Catholic Medical Quarterly Volume 73(1) February 2023

News

Abortion.
Codswallop in the Court of Appeal?
Heidi Crowter case and Down’s Syndrome

The Court of Appeal ruled on 24th November against Heidi Crowter and her fellow claimant and held that the UK's abortion law does not violate the ECHR even though it allows abortion up to birth for Down’s Syndrome and other disabilities.

Heidi, a woman with Down’s Syndrome sued the UK Government for discrimination. Heidi argued that allowing pregnancy terminations up to birth if the foetus has the condition is discriminatory and stigmatises disabled people. In their summary of the decision, judges appeared to state that the ability to kill unborn people with Downs Syndrome, does not impact the rights and dignity of people with the same condition who have been born. The Judges, (Lord Justice Underhill, Lady Justice Thirlwall and Lord Justice Peter Jackson), said the act did not interfere with the rights of the “living disabled”.

They said: “The court recognises that many people with Down’s Syndrome and other disabilities will be upset and offended by the fact that a diagnosis of serious disability during pregnancy is treated by the law as a justification for termination, and that they may regard it as implying that their own lives are of lesser value.

But [the court] holds that a perception that that is what the law implies is not by itself enough to give rise to an interference with article 8 rights [to private and family life, enshrined in the European convention on human rights].”

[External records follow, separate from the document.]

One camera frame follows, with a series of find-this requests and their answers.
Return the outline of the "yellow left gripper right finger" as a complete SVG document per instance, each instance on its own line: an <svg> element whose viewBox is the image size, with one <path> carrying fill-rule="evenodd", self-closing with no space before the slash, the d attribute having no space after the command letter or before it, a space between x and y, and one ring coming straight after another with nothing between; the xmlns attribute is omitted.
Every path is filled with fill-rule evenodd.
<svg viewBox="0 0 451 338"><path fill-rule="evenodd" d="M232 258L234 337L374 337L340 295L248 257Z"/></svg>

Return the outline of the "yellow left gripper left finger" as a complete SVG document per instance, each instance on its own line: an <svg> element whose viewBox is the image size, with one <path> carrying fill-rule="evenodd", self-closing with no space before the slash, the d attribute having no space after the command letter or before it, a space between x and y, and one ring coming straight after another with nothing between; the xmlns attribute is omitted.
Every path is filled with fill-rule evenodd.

In other words a law that people with Downs Syndrome may be aborted before birth, does not impact upon the rights and dignity of people after birth. Perhaps because unborn children have no rights as a person in UK law until they are born. In short, unborn people are not the same sort of Human Beings. Which of course, looks to many of us as complete codswallop.

Heidi said she was “absolutely distraught” by the ruling and the existing law made her feel that people like her should be “extinct”.

After the ruling, and outside the Courts of Justice, Heidi and her mother, Liz, said they would take the case to the Supreme Court.

Heidi said: “I will not stop until I am seen as equal in society.”

She told Sky News that “It makes me feel that I shouldn’t be here. That I should be extinct. I know that’s not true, but that’s how it makes me feel.” She highlighted how the law treated her newly born nephew. “I was flabbergasted that the law protects him and not me,” she said.

She said to the Guardian newspaper: “I am very upset not to win again, but I will keep on fighting because we have already informed and changed hearts and minds and changed people’s opinions about the law.”
Heidi also said: ‘It makes me feel that I shouldn’t be here. That I should be extinct.’